GROND reacted immediately (Updike et al. 2010) to the Swift trigger of GRB 100621A (Ukwatta et al. 2010b) taking the first images 230 s after the burst. Simultaneous imaging in grizJHKs continued for 3.05 h, and was resumed on nights 2, 4, and 10 after the burst. Analysis of the Swift/X-ray data and additional detections of the NIR afterglow were reported by Stratta et al. (2010) and Naito et al. (2010), respectively. Early GROND data found evidence of substantial reddening and host emission dominating the flux in the bluest filters, which was also seen by Swift/UVOT (Oates & Ukwatta 2010). Afterglow and host measurements are again shown in Tables 13, and 4. The temporal evolution of the optical/NIR afterglow is complex with a very steep increase in brightness of around 1.5 mag in the J band from 3.5 to 4.5 ks after the trigger. The light curve is hence very similar to the one of GRB 081029 (Nardini et al. 2011), where an analogous behavior could be associated with the intrinsic properties of the GRB and not to changes in the intervening dust content.
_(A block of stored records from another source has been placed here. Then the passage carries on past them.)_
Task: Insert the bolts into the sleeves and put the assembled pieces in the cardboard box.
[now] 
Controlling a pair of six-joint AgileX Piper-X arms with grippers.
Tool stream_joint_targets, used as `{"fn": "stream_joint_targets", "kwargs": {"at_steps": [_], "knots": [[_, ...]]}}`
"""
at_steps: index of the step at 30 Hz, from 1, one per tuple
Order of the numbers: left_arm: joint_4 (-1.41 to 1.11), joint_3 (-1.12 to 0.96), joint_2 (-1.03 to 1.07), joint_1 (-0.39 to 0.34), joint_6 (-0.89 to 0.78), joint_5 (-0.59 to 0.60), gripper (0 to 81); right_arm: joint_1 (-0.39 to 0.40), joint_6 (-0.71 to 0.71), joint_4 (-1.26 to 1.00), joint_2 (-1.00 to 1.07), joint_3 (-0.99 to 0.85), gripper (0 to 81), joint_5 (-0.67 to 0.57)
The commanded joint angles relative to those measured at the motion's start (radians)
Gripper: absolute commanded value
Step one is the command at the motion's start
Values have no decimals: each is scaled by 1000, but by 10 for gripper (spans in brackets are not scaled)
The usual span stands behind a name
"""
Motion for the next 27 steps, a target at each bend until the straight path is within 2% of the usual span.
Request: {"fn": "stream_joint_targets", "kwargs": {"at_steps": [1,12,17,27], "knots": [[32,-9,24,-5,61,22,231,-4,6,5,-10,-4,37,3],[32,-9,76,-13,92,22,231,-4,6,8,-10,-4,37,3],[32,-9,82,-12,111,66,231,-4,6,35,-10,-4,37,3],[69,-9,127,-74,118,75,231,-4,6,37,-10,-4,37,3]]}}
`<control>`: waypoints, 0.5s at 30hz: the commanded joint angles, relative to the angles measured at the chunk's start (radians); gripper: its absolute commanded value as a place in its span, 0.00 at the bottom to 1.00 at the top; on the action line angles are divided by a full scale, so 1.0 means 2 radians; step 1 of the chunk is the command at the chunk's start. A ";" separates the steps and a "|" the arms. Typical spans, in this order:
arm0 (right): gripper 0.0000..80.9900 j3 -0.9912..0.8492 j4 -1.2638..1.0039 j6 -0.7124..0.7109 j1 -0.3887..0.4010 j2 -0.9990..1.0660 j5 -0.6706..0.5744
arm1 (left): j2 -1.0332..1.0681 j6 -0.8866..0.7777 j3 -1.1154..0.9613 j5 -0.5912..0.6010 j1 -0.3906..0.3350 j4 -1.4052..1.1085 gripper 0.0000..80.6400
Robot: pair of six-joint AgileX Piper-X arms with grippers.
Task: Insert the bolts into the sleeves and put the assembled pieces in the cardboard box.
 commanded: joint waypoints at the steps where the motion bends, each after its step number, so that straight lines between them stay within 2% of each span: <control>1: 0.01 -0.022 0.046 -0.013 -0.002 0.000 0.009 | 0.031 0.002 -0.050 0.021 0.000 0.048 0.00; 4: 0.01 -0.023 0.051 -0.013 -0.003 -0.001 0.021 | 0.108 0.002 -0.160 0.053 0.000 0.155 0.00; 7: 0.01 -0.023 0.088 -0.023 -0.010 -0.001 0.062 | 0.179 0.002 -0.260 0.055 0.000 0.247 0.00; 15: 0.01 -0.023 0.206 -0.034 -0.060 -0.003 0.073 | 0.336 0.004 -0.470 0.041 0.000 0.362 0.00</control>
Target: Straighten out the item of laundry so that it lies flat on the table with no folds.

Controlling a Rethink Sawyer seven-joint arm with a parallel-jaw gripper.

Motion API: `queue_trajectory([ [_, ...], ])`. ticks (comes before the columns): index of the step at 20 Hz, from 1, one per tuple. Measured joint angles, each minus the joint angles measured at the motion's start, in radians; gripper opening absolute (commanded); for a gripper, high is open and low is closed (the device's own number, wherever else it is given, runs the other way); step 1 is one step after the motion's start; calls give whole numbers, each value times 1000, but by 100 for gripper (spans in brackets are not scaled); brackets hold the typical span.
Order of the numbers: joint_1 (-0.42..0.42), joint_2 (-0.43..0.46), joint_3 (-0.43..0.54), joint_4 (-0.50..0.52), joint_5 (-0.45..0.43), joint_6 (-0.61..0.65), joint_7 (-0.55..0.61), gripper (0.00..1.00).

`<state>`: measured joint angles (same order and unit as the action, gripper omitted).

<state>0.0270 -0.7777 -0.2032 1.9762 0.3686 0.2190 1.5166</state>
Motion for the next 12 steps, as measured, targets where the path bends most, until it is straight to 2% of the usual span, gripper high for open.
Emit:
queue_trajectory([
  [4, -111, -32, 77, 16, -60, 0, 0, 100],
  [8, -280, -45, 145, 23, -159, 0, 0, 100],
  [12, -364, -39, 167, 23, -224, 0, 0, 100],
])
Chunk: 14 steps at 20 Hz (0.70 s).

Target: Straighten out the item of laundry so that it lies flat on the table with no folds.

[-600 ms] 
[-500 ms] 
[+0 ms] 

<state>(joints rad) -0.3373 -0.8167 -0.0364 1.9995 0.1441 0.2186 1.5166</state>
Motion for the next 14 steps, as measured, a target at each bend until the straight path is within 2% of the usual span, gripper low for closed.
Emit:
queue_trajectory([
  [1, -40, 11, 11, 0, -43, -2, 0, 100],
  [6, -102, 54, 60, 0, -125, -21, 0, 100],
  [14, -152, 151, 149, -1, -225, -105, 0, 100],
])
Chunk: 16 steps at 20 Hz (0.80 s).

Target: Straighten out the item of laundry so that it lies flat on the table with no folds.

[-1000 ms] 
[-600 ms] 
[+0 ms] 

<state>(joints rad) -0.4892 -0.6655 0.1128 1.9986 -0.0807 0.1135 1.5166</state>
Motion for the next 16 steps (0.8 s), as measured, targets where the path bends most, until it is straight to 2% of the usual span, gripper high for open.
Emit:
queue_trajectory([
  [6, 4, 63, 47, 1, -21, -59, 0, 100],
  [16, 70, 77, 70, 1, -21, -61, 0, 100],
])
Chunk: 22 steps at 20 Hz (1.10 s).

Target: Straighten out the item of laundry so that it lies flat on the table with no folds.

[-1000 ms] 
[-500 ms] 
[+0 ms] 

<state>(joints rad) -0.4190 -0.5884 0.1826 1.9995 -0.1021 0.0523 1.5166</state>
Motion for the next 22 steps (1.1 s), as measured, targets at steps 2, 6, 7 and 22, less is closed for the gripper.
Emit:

For completeness, the J-band light curve of GRB 100621A is shown in Fig. 3, but its detailed modeling and interpretation is beyond the scope of this paper.

thumbnail Fig. 3

GROND J-band light curve of the afterglow of GRB 100621A. The time intervals used to extract simultaneous, host-subtracted afterglow SEDs from the GROND and Swift/XRT data are indicated with grey-shaded areas and labeled with I and II.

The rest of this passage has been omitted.